Nella Rsa Villa Terruzzi di Concorezzo sono positivi al Covid 33 su 37 pazienti presenti nella struttura. Il nuovo focolaio ha già provocato 6 morti. La direzione – come scrivono Il Corriere della Sera e Il Giorno – aveva già disposto degli accertamenti qualche tempo fa e i risultati erano stati venti positivi su 23, quasi tutti asintomatici. Nei giorni scorsi, però, la situazione si è aggravata. Le visita dei parenti sono state sospese e i contatti con i famigliari avvengono solo con videochiamata. Ora si attendono i risultati dei tamponi effettuati su 34 operatori. Intanto nella provincia di Monza, 800mila abitanti circa, si è arrivati mercoledì a 150 nuovi casi in 24 ore.
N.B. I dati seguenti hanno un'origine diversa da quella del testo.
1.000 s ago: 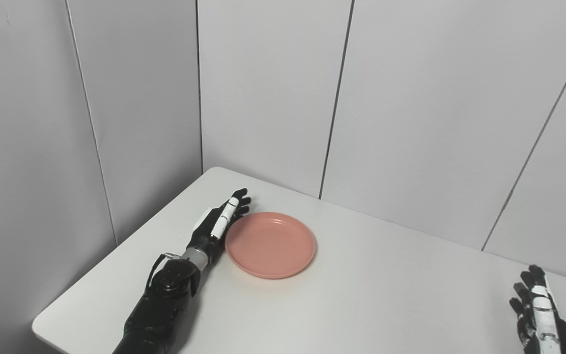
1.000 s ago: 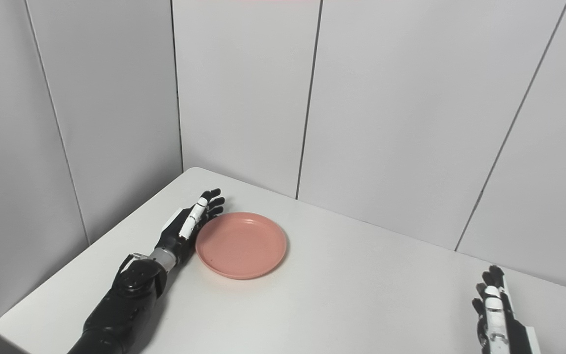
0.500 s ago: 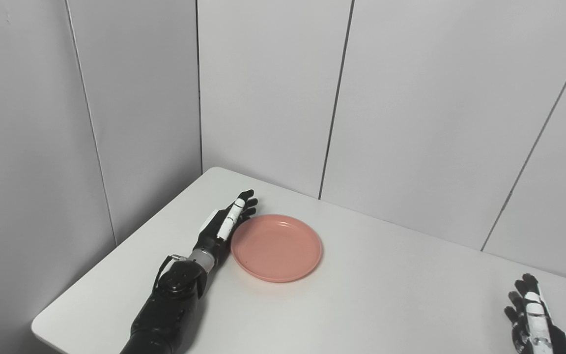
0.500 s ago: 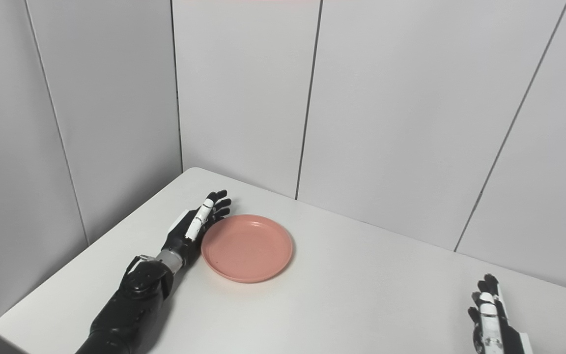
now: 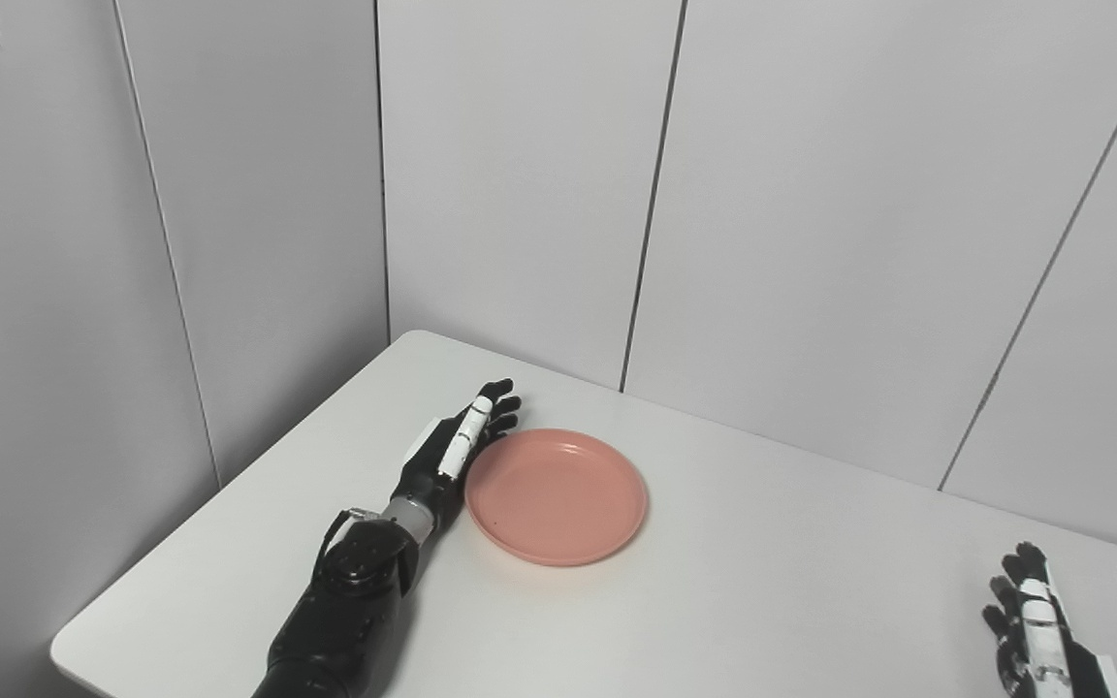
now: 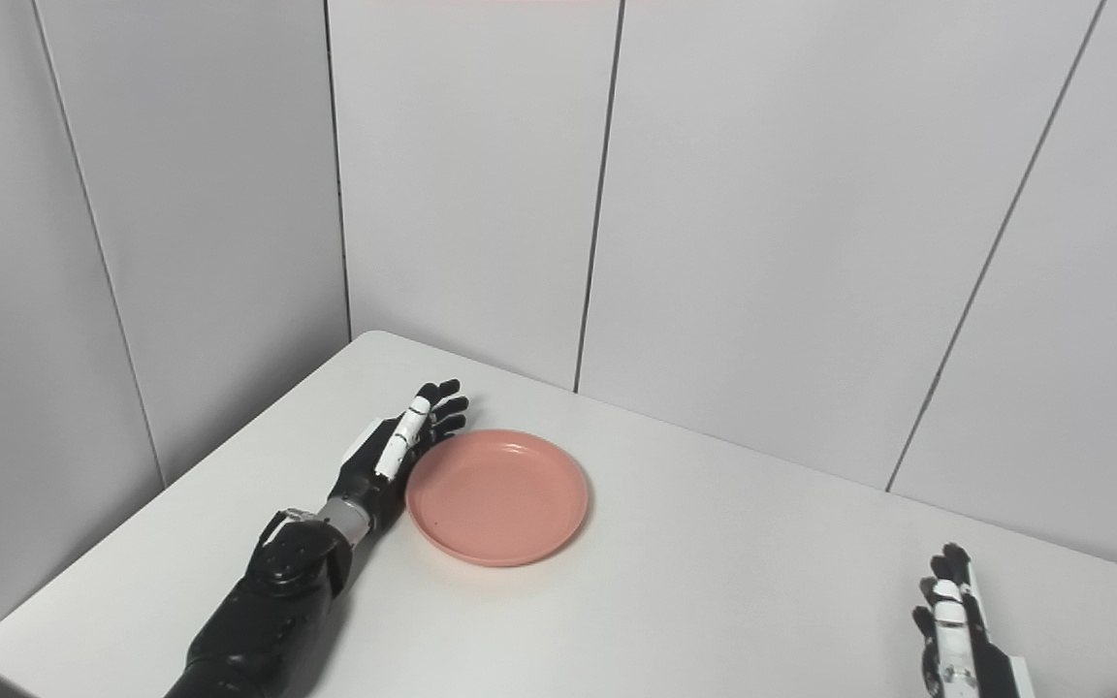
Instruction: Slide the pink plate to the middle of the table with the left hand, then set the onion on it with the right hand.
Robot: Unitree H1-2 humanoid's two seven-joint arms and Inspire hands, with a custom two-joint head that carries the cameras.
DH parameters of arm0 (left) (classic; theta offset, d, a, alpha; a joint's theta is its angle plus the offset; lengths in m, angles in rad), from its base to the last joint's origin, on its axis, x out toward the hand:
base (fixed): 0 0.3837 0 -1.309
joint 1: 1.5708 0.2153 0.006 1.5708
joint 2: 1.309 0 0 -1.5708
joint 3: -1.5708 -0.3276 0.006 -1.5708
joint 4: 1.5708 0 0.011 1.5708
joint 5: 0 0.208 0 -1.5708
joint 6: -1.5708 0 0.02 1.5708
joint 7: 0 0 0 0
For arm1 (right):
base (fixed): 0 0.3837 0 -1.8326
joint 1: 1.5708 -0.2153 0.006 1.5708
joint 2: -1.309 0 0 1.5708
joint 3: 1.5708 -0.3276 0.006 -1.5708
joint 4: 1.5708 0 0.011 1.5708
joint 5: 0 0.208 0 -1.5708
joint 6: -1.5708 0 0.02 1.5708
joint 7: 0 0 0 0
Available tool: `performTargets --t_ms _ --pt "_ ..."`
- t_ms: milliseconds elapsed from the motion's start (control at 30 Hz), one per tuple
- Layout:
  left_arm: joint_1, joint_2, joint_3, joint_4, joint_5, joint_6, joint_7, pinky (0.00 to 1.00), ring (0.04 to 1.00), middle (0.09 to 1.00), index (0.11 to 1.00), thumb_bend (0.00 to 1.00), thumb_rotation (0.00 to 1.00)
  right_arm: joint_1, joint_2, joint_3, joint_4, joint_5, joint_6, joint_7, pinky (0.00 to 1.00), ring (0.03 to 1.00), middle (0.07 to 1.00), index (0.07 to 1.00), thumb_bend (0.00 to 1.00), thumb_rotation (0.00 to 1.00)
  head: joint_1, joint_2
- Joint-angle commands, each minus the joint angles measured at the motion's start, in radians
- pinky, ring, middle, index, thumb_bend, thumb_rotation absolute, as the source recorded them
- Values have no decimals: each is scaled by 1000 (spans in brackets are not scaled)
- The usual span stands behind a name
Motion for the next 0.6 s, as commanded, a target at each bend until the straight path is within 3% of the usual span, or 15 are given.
performTargets --t_ms 0,300,567 --pt "-51 -13 -22 -15 -5 -21 -38 926 927 925 909 577 1000 -48 -3 -9 -10 11 -78 8 1000 1000 1000 1000 253 1000 1 0" --pt "-52 -29 -36 -16 -22 -6 -63 945 936 936 919 591 1000 -54 -12 -3 27 -5 -121 14 1000 1000 1000 1000 320 1000 -28 16" --pt "-47 -34 -38 -23 -37 1 -77 955 943 939 922 591 1000 -62 5 -7 52 19 -136 19 1000 1000 1000 1000 380 1000 -113 36"
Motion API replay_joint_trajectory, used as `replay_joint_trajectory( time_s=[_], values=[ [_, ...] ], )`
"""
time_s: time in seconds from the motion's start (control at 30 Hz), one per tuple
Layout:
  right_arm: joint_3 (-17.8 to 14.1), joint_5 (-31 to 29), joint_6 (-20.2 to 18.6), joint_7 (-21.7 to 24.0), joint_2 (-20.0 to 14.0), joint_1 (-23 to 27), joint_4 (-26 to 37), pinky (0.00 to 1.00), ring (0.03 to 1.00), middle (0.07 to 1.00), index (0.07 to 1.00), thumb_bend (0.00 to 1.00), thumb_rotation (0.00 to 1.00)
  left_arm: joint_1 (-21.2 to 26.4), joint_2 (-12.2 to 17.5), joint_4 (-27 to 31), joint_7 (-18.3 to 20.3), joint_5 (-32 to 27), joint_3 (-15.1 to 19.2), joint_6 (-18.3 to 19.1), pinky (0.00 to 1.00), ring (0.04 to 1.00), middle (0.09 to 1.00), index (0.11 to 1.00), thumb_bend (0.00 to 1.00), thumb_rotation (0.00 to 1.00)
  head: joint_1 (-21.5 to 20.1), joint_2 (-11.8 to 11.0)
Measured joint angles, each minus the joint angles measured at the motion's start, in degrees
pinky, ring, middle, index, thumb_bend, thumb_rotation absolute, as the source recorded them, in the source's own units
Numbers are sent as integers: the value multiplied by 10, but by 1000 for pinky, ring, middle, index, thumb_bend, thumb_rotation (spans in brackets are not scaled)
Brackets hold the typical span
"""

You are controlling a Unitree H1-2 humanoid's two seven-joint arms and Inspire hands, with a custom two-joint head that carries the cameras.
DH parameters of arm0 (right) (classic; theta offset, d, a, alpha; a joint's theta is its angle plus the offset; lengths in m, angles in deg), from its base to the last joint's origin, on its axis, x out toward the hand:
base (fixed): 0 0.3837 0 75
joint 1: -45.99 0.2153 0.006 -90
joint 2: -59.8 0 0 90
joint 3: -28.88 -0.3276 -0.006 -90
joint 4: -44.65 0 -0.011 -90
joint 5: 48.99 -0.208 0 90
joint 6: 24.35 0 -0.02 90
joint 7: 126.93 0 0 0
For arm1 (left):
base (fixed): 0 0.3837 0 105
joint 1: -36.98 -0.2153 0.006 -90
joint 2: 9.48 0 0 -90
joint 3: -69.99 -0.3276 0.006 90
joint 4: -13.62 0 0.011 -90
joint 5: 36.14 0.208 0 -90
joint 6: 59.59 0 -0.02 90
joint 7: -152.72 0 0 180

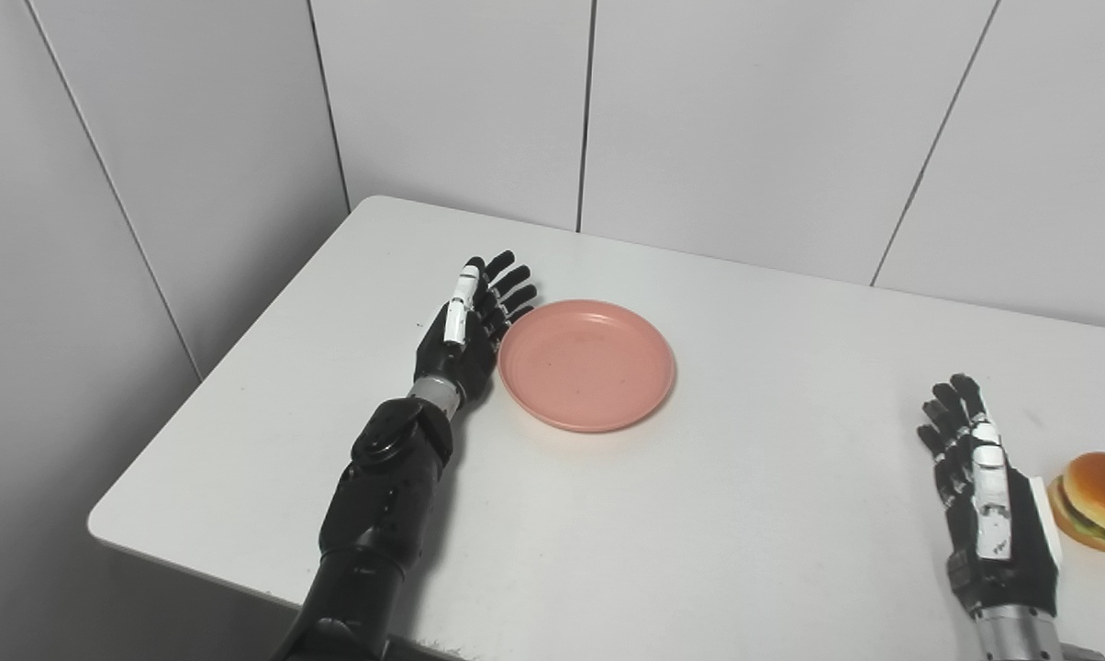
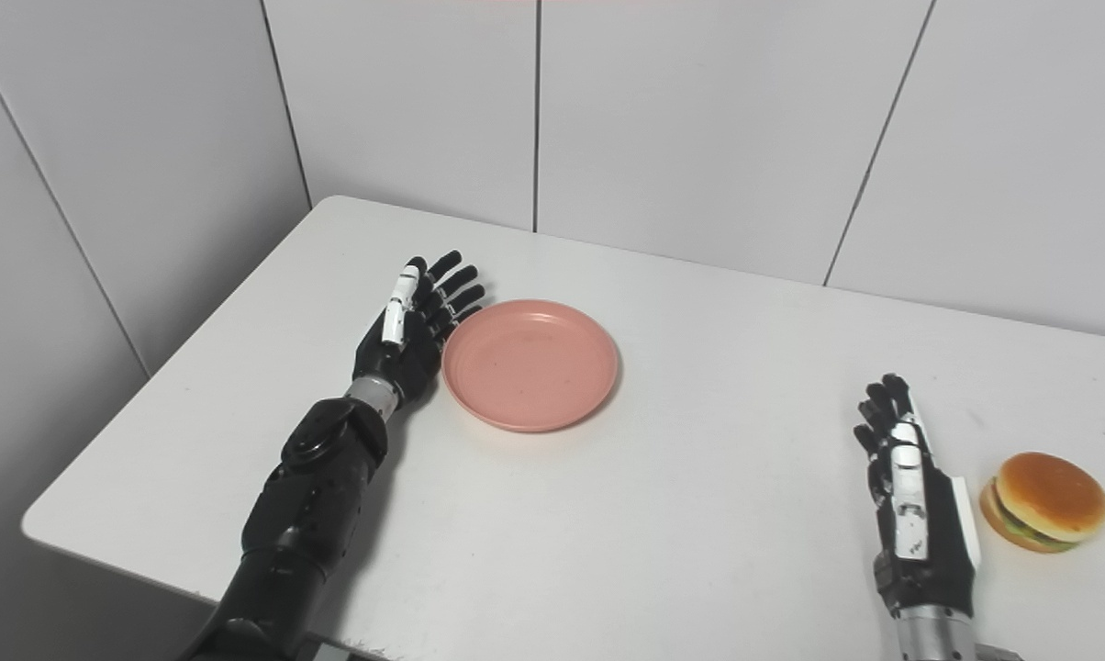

Si aggrava ancora di più la situazione del focolaio in atto nella Rsa dell’Istituto Don Orione di Avezzano: i casi di positività sono peggiorati rispetto ai 70 emersi in serata. Sono complessivamente oltre 100, di cui circa 85 anziani e la restante parte operatori sanitari, un numero rilevante che potrebbe mettere in ginocchio gli ospedali provinciali già a dura prova per l’impennata di contagi. I tamponi negativi sono riferiti agli altri 35 ospiti che sono stati trasferiti al terzo piano per essere isolati rispetto ai malati di covid. Nel primo piano si è insediato un reparto covid con medici e paramedici che controllano da vicino e ininterrottamente le condizioni degli anziani pazienti. Per ora sono 4 gli anziani ricoverati in ospedale tra cui il sacerdote. Nella struttura religiosa sono presenti circa 120 anziani e una sessantina di medici e paramedici.